Chapter 4: Configuration
103
Virtual Server (Port Forwarding)
In TCP/IP and UDP networks a port is a 16-bit number used to identify which application program (usually a
server) incoming traffic should be delivered to. Some ports have numbers that are pre-assigned to them by
the IANA (the Internet Assigned Numbers Authority), and these are referred to as “well-known ports”.
Servers follow the well-known port assignments so clients can locate them.
If you wish to run a server on your network that can be accessed from the WAN side (i.e. from other
machines on the Internet that are outside your local network), or any application that can accept incoming
connections (e.g. Peer-to-peer/P2P software such as instant messaging applications and P2P file-sharing
applications) and are using NAT (Network Address Translation), then you will need to configure your
gateway to forward these incoming connection attempts using specific ports to the PC on your network
running the application.
The reason for this is that when using NAT, your publicly accessible IP address will be used by and point to
your gateway, which then needs to deliver all traffic to the private IP addresses used by your PCs. Please
see the
WAN
configuration section of this manual for more information on NAT.
The device can be configured as a virtual server so that remote users accessing services such as Web or
FTP services via the public (WAN) IP address can be automatically redirected to local servers in the LAN
network.

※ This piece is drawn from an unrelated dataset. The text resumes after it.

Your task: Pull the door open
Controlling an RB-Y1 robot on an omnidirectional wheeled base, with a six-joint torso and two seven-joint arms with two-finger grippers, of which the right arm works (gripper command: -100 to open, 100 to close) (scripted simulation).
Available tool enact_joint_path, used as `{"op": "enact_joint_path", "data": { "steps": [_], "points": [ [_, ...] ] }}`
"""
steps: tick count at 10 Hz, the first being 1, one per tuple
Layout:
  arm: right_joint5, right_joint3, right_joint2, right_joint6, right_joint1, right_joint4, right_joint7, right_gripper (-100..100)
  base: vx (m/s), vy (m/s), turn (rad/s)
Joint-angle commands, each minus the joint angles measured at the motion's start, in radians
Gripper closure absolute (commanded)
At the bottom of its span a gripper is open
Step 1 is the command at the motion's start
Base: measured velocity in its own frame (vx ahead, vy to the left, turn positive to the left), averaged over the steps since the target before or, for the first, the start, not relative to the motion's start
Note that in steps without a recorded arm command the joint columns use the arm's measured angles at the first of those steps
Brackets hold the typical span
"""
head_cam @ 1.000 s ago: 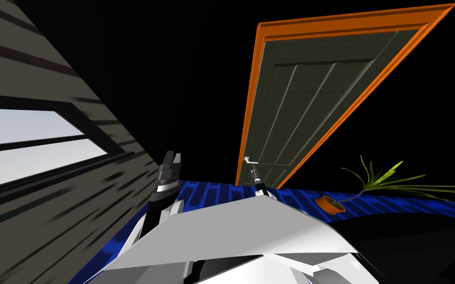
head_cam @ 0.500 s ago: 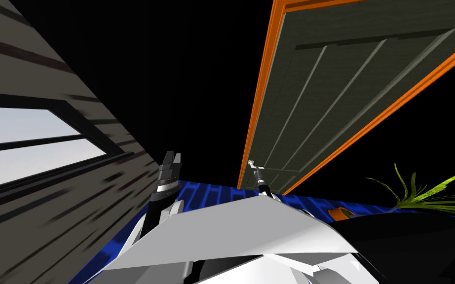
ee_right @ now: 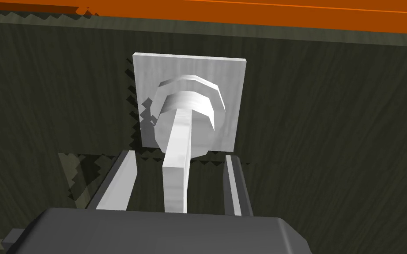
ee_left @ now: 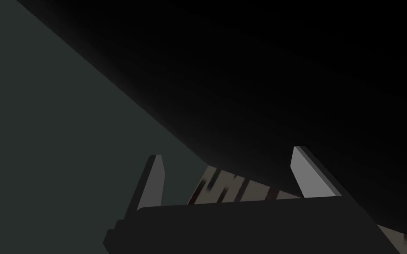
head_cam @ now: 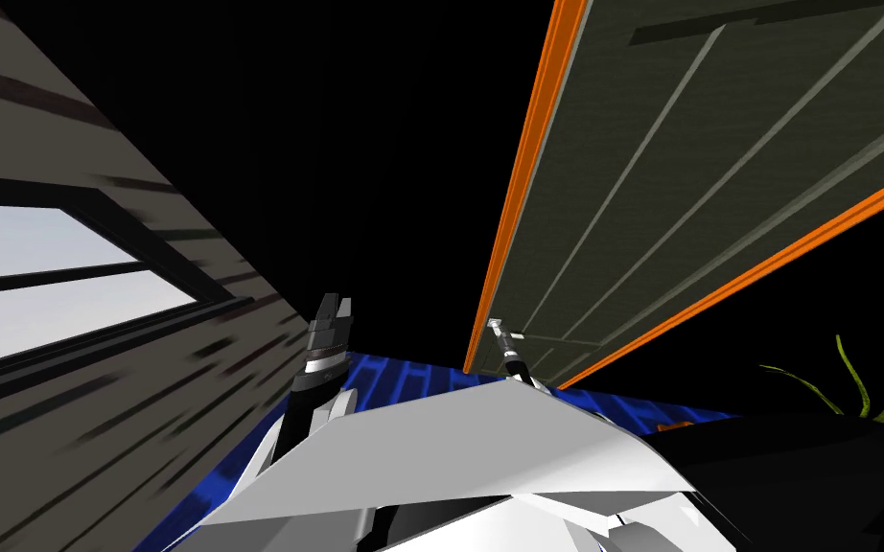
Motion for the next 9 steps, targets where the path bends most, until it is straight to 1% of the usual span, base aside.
{"op": "enact_joint_path", "data": {
  "steps": [1,5,6,7,9],
  "points": [
    [0.000,0.000,0.000,0.001,0.001,0.000,0.001,100,-0.032,0.009,-0.019],
    [0.000,0.000,0.000,0.001,0.001,0.000,0.001,100,-0.012,0.003,0.004],
    [0.009,0.013,-0.002,0.001,0.004,-0.003,-0.008,100,-0.100,-0.012,0.039],
    [0.011,0.018,-0.003,0.000,0.005,-0.004,-0.011,100,-0.162,-0.027,0.051],
    [0.025,0.039,-0.009,-0.003,0.008,-0.011,-0.026,100,-0.187,-0.021,0.056]
  ]
}}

Depending on the requested service (TCP/UDP port number), the device redirects the external
service request to the appropriate server within the LAN network
Add Virtual Server
Because NAT can act as a “natural” Internet firewall, your gateway protects your network from being
accessed by outside users when using NAT since all incoming connection attempts will point to your
gateway unless you specifically create Virtual Server entries to forward those ports to a PC on your
network.
When your gateway needs to allow outside users to access internal servers (web server, FTP server, Email
server or game server), the gateway can act as a “virtual server”. You can set up a local server with a
specific port number for the service to use, e.g. web/HTTP (port 80), FTP (port 21), Telnet (port 23), SMTP
(port 25), or POP3 (port 110), When an incoming access request to the gateway for a specified port is
received, it will be forwarded to the corresponding internal server.